Report how many lines in the data include "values", with the number as the only reply.

(Collected data entries)
§
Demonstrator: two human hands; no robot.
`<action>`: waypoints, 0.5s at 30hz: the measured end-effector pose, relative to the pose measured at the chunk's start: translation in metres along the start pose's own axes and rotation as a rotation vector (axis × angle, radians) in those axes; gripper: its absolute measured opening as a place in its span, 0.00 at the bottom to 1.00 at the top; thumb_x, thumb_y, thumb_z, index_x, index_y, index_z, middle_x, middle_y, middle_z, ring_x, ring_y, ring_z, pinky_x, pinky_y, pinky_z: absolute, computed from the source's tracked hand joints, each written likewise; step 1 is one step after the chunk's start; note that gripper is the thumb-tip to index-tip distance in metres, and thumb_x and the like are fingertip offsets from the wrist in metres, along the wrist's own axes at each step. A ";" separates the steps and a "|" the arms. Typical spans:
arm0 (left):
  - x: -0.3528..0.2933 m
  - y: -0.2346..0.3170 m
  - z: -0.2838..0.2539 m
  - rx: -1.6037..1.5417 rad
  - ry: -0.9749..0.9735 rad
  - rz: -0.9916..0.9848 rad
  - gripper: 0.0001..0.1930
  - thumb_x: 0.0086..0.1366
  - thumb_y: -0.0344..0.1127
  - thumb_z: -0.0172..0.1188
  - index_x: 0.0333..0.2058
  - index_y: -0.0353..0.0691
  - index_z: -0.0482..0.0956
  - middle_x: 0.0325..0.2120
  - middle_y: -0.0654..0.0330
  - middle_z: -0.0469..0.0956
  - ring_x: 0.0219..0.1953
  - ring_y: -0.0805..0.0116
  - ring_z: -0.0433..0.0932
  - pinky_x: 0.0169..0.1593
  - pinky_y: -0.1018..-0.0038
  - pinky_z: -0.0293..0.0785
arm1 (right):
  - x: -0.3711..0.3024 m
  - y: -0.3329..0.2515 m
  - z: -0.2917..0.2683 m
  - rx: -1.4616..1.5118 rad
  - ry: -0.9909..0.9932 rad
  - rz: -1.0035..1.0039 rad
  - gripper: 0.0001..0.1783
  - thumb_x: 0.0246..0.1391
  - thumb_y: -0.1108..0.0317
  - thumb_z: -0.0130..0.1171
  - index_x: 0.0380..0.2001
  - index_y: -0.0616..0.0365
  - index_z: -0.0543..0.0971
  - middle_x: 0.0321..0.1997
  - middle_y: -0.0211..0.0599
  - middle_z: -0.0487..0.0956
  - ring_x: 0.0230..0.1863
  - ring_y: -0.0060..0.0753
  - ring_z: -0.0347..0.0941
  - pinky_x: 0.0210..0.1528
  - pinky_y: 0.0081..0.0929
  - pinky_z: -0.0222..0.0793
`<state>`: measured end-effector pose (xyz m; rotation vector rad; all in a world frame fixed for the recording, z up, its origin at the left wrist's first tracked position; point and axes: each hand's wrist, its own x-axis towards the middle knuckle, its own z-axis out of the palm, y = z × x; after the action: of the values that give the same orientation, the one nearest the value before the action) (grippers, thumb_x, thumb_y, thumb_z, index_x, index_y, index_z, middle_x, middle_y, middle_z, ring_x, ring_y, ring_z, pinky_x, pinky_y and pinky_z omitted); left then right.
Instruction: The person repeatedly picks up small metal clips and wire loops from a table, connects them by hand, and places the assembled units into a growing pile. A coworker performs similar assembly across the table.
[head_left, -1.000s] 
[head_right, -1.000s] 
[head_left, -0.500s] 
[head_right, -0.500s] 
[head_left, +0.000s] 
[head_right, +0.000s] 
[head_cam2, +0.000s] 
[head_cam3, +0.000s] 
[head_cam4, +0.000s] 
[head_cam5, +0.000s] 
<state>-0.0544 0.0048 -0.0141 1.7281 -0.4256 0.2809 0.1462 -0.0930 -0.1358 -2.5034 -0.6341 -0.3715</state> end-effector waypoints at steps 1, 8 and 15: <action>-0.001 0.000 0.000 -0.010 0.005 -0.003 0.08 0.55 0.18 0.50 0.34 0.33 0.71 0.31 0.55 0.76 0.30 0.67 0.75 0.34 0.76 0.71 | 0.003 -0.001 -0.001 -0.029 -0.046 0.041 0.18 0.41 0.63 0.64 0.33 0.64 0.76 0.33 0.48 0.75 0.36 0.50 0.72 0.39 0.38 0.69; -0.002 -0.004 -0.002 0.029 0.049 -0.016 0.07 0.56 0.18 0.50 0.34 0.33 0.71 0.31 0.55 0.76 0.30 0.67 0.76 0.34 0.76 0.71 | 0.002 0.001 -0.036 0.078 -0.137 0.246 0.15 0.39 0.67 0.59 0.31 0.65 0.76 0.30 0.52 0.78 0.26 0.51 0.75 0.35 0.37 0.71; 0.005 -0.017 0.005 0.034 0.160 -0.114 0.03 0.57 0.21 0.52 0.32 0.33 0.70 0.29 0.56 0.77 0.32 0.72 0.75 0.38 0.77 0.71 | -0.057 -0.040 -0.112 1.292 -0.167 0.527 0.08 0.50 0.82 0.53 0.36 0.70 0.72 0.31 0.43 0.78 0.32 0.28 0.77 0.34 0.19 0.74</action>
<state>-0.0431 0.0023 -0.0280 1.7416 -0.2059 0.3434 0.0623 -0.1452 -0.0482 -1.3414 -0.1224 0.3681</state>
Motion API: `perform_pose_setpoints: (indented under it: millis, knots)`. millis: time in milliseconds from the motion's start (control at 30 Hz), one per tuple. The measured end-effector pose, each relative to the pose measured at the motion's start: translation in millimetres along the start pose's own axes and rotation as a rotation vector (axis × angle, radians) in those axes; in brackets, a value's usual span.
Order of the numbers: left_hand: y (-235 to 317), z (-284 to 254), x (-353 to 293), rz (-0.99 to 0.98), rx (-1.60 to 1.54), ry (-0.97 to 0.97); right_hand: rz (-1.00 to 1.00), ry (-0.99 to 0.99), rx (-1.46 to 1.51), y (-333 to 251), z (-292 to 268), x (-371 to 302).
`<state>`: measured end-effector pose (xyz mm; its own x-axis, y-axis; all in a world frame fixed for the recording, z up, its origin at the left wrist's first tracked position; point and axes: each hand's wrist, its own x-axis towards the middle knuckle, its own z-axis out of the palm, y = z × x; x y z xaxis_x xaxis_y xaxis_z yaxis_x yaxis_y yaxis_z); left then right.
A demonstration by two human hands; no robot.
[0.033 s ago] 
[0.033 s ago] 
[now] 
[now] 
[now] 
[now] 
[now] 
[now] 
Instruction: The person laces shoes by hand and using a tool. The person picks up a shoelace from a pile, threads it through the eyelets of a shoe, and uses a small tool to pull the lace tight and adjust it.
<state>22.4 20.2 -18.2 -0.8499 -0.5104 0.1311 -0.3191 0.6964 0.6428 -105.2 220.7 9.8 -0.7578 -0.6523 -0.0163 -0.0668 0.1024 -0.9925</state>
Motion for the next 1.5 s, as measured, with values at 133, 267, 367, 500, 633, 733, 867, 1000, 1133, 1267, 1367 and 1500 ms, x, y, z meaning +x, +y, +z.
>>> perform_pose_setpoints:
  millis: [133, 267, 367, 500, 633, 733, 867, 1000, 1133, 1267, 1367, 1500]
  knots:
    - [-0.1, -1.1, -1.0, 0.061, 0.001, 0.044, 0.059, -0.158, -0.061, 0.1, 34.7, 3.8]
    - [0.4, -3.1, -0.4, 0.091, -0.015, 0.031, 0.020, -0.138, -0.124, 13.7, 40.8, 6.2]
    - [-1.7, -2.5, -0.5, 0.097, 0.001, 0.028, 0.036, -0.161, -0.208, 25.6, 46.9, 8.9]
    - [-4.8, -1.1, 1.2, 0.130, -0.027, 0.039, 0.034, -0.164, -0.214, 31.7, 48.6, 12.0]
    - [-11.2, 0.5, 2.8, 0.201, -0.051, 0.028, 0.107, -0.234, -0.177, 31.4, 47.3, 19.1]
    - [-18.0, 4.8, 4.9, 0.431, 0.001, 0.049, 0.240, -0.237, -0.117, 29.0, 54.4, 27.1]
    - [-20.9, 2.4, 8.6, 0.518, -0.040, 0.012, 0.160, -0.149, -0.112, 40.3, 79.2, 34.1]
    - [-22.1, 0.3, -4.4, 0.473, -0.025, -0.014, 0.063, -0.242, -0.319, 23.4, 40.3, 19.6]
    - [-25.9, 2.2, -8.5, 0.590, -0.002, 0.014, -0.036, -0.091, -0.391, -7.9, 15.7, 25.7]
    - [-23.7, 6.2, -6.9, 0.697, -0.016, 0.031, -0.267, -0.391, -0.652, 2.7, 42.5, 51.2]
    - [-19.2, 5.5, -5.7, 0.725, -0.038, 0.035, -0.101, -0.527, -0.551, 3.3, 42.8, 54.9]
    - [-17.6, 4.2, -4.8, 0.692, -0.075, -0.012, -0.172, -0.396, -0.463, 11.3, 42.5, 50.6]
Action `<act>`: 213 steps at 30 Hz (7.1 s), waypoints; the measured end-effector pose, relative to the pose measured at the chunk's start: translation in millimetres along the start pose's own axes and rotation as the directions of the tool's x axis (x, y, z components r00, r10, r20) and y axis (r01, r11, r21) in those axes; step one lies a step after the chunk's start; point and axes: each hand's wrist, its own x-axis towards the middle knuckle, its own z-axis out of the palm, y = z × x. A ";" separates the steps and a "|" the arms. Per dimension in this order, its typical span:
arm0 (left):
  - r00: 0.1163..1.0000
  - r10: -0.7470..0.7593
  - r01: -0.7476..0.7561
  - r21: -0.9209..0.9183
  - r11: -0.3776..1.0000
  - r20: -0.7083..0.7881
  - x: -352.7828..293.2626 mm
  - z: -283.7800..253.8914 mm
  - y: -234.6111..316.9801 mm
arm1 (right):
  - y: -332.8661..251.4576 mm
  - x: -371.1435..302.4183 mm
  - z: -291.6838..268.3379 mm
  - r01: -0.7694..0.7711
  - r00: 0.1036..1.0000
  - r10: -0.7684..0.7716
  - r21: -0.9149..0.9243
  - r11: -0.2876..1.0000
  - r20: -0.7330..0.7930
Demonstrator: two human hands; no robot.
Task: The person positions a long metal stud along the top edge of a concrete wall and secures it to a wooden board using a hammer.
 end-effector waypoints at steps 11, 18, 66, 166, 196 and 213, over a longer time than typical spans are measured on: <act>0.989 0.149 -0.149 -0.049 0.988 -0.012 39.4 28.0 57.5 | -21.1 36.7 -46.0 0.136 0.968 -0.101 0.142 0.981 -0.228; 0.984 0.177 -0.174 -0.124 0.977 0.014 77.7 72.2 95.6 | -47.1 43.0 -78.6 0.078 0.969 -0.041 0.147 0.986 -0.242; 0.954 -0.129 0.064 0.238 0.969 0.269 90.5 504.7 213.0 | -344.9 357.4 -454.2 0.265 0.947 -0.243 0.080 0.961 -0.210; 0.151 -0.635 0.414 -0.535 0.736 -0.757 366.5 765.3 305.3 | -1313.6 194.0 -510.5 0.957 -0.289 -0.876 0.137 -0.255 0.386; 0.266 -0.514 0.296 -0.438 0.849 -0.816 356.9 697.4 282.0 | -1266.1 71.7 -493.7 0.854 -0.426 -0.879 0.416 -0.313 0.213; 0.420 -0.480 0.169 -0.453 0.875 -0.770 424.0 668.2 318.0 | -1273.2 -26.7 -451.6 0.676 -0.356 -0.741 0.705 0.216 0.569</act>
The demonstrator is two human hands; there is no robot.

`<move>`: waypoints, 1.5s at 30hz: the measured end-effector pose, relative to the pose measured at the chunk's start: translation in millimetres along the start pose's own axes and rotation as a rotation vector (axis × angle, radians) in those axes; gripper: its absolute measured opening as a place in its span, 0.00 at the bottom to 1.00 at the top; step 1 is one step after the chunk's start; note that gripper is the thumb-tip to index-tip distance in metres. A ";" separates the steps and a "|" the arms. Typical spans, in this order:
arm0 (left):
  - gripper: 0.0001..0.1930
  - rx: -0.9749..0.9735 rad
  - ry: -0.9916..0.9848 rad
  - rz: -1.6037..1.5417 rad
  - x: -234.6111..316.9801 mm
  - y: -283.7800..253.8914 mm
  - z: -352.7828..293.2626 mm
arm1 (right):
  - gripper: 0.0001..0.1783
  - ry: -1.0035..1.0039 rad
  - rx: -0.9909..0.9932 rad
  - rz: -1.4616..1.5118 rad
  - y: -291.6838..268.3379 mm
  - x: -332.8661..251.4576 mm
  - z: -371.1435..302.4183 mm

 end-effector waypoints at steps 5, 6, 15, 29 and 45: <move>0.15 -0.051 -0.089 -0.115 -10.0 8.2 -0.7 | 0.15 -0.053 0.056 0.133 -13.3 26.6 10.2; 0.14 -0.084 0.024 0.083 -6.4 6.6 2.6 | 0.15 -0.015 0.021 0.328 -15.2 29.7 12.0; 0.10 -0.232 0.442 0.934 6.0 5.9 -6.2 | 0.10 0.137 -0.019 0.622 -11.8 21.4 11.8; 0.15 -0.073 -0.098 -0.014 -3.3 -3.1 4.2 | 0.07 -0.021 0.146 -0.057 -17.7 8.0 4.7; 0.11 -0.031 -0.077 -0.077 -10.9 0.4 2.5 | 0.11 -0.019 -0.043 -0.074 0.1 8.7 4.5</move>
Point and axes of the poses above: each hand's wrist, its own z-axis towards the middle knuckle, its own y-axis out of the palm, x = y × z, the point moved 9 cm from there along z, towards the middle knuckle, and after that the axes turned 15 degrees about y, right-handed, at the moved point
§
** Exercise answer **
2